* What is being asked
For this exercise, write out only the lines of the entries below from the one with "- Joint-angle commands" up to and including the one with "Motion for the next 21", exactly as they are. Pictures stay out.

* Dataset excerpts

────

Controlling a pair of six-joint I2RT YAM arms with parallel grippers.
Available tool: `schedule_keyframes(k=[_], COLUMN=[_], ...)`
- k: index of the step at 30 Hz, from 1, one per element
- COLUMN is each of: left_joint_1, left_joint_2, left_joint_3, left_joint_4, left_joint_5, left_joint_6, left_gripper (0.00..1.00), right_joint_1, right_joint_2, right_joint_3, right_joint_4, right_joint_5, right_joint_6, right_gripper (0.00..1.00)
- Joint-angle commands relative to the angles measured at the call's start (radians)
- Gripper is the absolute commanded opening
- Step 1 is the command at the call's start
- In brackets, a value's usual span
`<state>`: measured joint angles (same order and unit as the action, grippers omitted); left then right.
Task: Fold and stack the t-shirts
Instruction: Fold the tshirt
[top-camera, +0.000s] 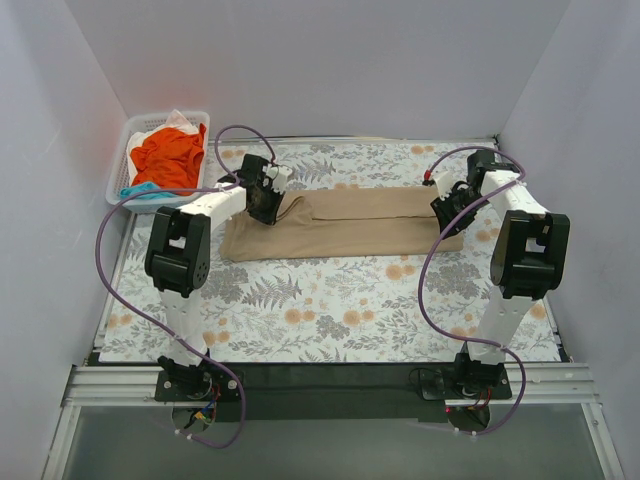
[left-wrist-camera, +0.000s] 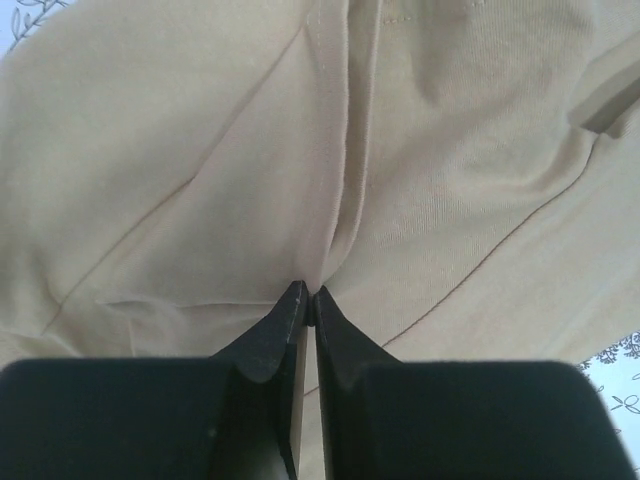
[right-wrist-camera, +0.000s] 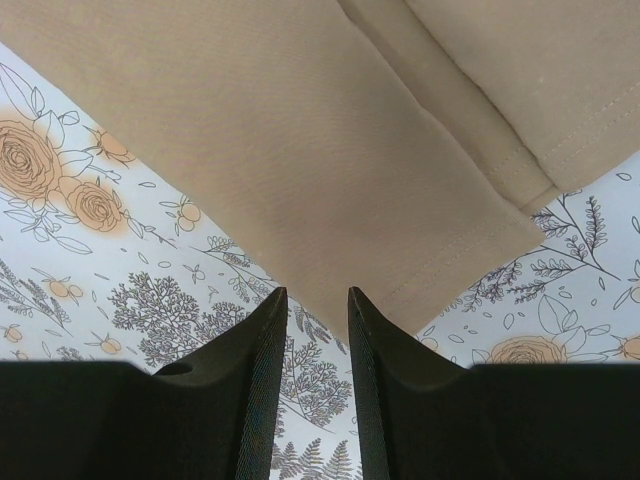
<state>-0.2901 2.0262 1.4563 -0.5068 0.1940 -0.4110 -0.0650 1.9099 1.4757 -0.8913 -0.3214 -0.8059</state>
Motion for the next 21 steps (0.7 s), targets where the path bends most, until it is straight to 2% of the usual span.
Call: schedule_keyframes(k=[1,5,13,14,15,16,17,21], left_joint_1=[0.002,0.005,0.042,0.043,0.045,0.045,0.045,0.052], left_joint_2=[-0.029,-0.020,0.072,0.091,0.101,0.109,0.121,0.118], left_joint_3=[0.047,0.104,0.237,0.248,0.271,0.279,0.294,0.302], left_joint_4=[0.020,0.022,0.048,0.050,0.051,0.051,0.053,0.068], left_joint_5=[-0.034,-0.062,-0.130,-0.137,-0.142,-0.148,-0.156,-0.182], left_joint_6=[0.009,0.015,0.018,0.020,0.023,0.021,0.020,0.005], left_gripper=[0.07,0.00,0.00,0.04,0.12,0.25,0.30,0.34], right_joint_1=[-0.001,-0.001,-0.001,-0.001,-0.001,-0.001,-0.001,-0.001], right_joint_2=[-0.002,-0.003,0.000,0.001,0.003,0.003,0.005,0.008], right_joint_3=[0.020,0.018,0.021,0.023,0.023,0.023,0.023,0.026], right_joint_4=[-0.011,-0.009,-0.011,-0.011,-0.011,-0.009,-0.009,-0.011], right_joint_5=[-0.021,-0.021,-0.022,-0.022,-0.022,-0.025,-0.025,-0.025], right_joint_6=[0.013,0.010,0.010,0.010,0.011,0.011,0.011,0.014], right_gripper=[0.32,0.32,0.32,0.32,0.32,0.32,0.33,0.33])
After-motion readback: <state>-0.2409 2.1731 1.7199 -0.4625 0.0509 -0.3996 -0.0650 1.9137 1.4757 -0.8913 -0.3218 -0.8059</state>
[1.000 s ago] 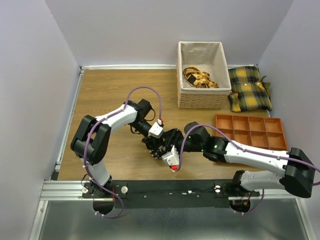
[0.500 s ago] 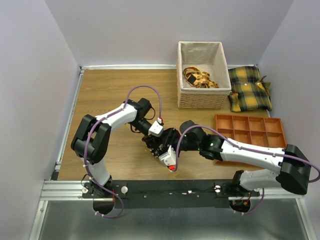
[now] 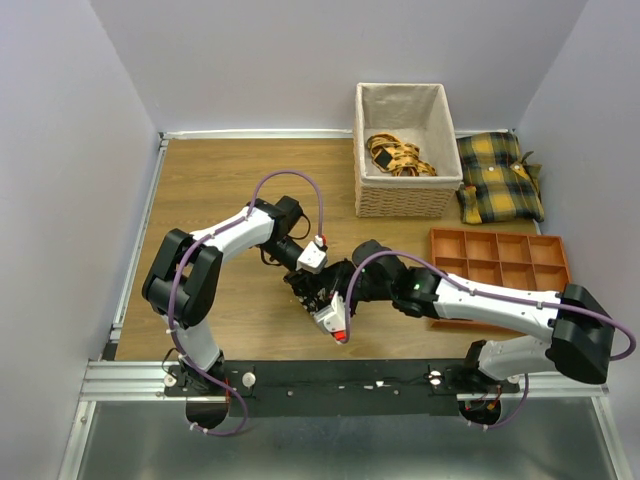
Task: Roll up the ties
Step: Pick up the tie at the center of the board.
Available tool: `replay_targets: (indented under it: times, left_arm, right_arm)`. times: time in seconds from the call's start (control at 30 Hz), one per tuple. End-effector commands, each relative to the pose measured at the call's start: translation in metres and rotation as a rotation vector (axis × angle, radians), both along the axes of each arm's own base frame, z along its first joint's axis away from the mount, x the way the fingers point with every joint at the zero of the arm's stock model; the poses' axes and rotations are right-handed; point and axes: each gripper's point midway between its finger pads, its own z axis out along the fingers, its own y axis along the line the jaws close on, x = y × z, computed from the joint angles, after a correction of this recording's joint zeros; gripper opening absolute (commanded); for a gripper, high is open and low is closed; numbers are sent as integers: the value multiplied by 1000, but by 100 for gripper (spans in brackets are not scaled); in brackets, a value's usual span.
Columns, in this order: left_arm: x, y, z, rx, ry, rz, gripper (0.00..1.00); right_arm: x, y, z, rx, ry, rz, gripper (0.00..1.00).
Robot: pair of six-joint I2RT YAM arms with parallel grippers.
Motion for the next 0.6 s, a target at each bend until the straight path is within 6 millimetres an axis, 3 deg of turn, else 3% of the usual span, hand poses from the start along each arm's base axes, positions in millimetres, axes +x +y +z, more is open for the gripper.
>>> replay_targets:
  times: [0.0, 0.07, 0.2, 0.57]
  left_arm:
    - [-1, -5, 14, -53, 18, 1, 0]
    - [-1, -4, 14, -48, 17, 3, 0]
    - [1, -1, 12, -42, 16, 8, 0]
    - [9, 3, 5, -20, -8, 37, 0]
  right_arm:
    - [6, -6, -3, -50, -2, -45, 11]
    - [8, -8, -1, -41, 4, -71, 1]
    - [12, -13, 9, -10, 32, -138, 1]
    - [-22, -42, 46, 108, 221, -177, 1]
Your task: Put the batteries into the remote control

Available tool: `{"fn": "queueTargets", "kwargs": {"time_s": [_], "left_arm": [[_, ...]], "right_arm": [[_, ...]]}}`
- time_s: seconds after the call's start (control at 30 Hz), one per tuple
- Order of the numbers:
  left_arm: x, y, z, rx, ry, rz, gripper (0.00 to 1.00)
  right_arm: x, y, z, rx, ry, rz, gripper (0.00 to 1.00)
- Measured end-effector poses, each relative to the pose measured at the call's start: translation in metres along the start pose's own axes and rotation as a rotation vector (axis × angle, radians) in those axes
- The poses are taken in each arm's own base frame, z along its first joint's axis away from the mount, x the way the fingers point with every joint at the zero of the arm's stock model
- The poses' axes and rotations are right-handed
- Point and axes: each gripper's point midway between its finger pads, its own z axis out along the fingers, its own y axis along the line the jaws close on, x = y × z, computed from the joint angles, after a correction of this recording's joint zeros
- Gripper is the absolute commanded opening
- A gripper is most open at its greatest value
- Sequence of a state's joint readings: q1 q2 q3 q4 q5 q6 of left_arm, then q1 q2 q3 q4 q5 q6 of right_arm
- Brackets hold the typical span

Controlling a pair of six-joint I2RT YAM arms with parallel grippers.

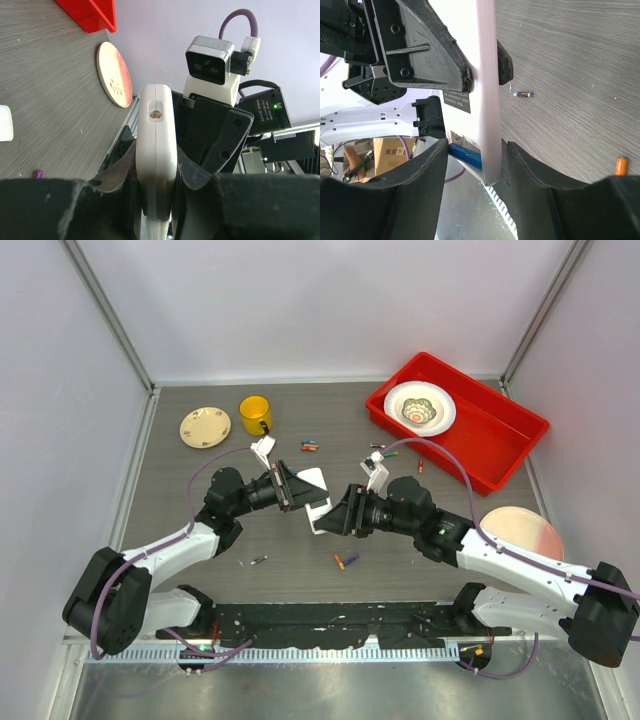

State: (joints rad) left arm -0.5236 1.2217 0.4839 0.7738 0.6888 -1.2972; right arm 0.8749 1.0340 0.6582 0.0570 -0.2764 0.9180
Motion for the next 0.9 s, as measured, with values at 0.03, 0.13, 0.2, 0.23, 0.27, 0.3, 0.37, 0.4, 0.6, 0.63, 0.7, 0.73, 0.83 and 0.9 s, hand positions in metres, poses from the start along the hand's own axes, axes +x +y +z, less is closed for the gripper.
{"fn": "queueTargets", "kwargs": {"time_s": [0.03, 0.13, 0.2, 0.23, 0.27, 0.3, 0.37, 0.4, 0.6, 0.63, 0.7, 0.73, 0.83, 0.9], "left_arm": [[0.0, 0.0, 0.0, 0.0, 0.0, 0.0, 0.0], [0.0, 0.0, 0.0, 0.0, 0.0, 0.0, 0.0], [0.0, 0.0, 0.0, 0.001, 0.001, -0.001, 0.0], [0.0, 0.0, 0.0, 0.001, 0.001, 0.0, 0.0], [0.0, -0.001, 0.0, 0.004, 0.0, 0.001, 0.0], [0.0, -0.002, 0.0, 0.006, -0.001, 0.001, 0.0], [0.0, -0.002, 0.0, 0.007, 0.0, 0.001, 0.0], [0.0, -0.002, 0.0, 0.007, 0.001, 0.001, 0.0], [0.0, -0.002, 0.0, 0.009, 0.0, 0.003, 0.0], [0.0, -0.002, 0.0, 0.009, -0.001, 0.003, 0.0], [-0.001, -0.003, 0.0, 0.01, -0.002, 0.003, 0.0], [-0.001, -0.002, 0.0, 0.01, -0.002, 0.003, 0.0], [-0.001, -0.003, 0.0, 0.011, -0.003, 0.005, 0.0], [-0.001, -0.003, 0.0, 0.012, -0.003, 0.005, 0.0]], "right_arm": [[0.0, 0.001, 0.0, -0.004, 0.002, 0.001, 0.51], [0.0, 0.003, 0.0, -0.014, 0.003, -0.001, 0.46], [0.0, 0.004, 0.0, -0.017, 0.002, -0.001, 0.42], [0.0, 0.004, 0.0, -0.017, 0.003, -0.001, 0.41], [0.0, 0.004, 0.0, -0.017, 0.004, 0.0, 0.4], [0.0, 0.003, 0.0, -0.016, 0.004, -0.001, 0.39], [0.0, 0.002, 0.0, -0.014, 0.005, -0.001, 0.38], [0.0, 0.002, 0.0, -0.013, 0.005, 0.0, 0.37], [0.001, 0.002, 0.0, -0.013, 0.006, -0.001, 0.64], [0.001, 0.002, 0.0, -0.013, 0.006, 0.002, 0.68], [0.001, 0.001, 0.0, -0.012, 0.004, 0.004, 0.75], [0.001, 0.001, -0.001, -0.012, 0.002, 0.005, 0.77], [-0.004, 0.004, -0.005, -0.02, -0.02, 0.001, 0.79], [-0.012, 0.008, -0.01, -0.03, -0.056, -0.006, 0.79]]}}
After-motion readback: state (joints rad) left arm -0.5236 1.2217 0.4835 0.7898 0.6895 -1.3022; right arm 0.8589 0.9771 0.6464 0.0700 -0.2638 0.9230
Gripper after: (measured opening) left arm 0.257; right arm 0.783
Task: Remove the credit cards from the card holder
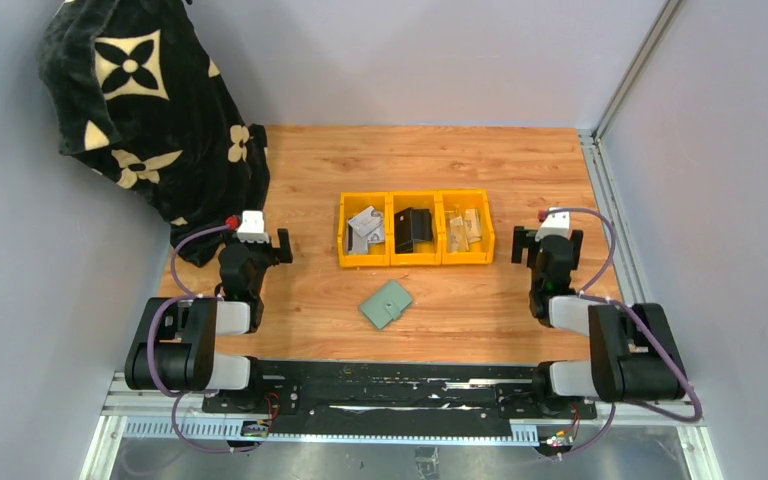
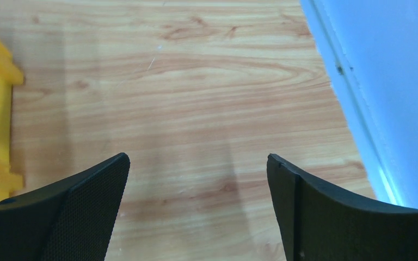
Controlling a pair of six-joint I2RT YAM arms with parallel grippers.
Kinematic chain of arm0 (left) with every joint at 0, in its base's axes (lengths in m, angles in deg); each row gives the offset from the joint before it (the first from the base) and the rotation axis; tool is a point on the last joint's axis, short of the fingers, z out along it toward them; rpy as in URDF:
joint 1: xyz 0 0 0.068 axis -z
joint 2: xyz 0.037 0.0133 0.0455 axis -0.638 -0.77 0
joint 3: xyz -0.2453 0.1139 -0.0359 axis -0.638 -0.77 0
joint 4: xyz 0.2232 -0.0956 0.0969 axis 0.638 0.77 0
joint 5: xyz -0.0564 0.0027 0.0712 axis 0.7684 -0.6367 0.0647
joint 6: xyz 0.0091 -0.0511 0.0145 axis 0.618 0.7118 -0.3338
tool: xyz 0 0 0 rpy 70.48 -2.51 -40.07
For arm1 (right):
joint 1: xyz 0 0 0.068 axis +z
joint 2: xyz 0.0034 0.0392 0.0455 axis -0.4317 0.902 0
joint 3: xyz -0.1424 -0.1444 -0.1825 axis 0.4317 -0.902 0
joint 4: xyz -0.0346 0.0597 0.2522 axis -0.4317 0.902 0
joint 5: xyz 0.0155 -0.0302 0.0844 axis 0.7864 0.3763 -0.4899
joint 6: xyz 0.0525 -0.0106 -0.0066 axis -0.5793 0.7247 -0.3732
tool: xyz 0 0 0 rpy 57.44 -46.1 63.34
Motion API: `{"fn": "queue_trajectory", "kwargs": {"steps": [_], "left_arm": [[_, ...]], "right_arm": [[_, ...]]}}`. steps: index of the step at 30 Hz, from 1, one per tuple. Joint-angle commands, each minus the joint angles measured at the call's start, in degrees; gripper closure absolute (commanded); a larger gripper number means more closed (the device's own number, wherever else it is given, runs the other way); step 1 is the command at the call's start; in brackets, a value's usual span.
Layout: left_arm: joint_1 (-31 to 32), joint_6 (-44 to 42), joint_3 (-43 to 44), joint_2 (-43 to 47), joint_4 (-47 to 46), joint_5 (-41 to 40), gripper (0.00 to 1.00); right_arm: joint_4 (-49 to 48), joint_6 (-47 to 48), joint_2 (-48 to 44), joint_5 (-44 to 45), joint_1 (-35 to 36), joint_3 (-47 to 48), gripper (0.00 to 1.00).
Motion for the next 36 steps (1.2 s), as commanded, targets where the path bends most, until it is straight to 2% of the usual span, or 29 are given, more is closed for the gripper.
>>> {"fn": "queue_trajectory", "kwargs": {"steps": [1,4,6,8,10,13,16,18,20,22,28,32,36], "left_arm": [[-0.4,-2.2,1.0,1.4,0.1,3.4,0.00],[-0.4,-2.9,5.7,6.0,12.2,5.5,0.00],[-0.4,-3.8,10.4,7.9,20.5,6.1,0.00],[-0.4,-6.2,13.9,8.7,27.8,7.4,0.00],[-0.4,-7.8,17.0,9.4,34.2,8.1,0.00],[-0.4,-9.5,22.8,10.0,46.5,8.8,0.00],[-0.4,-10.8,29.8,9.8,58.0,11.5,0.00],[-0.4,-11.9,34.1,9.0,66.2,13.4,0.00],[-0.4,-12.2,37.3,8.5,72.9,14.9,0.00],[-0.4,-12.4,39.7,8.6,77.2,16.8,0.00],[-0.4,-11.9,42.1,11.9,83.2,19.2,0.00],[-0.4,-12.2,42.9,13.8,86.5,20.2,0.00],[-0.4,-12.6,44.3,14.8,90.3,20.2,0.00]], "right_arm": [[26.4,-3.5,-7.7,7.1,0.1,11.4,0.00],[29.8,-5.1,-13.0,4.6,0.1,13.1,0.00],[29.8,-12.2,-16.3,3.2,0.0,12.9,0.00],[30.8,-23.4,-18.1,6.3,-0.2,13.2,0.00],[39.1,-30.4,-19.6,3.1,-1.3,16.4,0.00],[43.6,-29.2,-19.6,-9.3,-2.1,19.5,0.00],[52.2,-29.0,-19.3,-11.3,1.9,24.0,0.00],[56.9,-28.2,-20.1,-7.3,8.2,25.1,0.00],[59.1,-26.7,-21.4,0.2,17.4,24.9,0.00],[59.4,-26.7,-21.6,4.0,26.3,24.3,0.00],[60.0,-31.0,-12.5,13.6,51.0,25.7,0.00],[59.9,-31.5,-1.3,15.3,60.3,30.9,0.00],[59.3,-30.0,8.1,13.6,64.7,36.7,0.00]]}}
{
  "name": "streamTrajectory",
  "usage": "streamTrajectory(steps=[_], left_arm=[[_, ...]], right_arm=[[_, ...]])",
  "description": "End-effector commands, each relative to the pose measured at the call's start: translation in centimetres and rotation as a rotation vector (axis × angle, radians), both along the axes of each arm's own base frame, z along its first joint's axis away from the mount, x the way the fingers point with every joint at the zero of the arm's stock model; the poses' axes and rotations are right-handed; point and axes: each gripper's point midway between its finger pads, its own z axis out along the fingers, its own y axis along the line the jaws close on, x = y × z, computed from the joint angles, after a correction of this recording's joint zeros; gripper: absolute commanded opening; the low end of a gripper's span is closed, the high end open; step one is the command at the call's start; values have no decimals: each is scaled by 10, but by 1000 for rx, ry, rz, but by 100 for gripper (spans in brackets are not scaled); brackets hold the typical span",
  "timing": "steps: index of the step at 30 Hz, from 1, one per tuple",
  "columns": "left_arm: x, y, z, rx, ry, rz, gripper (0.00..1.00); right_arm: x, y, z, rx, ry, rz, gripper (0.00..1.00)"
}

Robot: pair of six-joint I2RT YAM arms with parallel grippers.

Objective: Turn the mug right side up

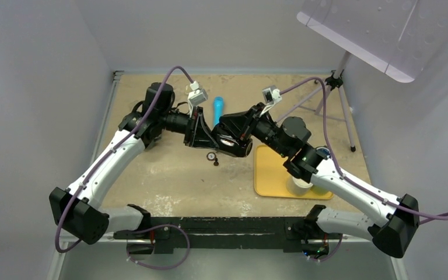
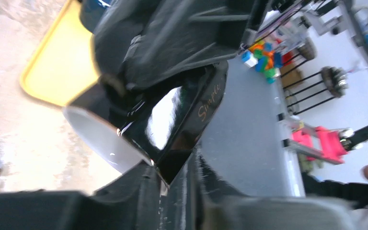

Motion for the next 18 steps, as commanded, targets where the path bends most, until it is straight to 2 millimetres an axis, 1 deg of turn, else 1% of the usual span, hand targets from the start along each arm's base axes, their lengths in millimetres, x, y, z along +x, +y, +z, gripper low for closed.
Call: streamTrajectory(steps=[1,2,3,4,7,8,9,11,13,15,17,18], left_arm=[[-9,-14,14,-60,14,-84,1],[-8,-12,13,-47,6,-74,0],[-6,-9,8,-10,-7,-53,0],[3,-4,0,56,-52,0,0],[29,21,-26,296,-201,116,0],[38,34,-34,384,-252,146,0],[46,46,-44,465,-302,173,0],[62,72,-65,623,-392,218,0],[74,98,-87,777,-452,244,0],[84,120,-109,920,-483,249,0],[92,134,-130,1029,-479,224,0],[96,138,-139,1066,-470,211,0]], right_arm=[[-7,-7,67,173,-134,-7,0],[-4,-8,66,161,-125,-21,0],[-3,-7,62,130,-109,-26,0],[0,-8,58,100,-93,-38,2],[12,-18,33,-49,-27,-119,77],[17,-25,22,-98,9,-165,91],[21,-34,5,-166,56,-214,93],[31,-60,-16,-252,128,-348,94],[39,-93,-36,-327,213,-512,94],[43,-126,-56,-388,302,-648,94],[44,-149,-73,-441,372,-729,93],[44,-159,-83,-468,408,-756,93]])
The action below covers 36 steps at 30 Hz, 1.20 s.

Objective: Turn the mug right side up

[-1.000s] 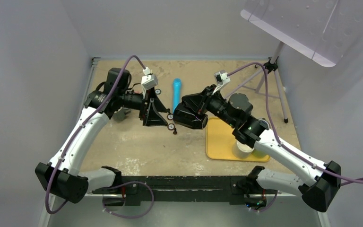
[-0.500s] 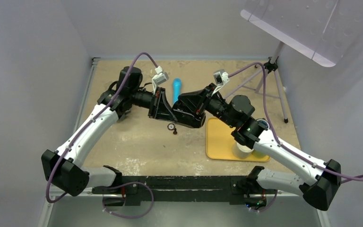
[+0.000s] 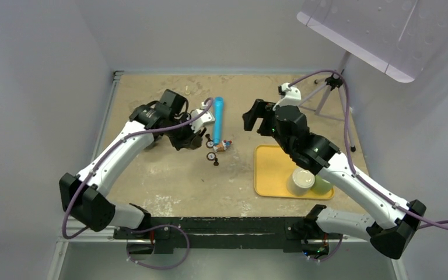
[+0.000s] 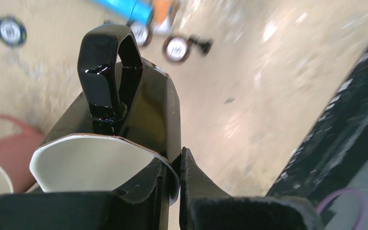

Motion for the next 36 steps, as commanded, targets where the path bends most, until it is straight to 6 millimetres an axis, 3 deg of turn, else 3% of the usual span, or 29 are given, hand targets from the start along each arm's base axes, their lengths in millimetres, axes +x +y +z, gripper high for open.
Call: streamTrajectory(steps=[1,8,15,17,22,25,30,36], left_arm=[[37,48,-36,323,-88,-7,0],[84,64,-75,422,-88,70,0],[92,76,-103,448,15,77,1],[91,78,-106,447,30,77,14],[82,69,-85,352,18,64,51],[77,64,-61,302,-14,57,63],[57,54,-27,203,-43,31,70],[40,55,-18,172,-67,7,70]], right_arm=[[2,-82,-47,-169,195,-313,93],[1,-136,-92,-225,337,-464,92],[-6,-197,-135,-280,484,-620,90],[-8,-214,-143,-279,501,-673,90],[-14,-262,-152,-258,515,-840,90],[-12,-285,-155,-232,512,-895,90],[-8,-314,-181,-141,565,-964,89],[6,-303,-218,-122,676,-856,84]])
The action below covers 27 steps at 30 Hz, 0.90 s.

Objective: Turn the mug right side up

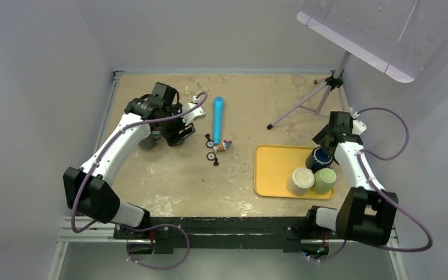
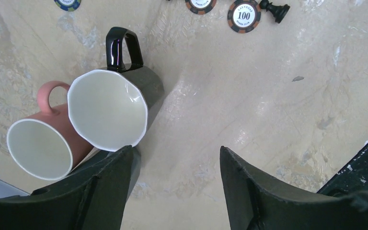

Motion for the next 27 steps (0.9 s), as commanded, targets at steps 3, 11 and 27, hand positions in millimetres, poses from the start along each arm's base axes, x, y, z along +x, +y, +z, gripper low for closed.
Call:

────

* Final answer
- Joint-angle commands relative to the angles measured at the call's start (radians)
- Gripper is the absolute commanded opening
- Step 1 is the command at the call's start
- In brackets, a value's usual span
`<state>`: measured joint angles (same order and unit as the action, grippers omitted); left then right.
Task: Fold and stack the t-shirts
Instruction: Fold the tshirt
[top-camera, +0.000s] 
[left-wrist-camera, +0.000s] 
[right-wrist-camera, +0.000s] 
<state>-0.2901 2.0262 1.4563 -0.5068 0.1940 -0.4110 -0.0650 1.9099 1.4757 -0.8913 -0.3214 -0.8059</state>
Motion for the next 21 steps (0.7 s), targets where the path bends most, until it is straight to 2% of the usual span.

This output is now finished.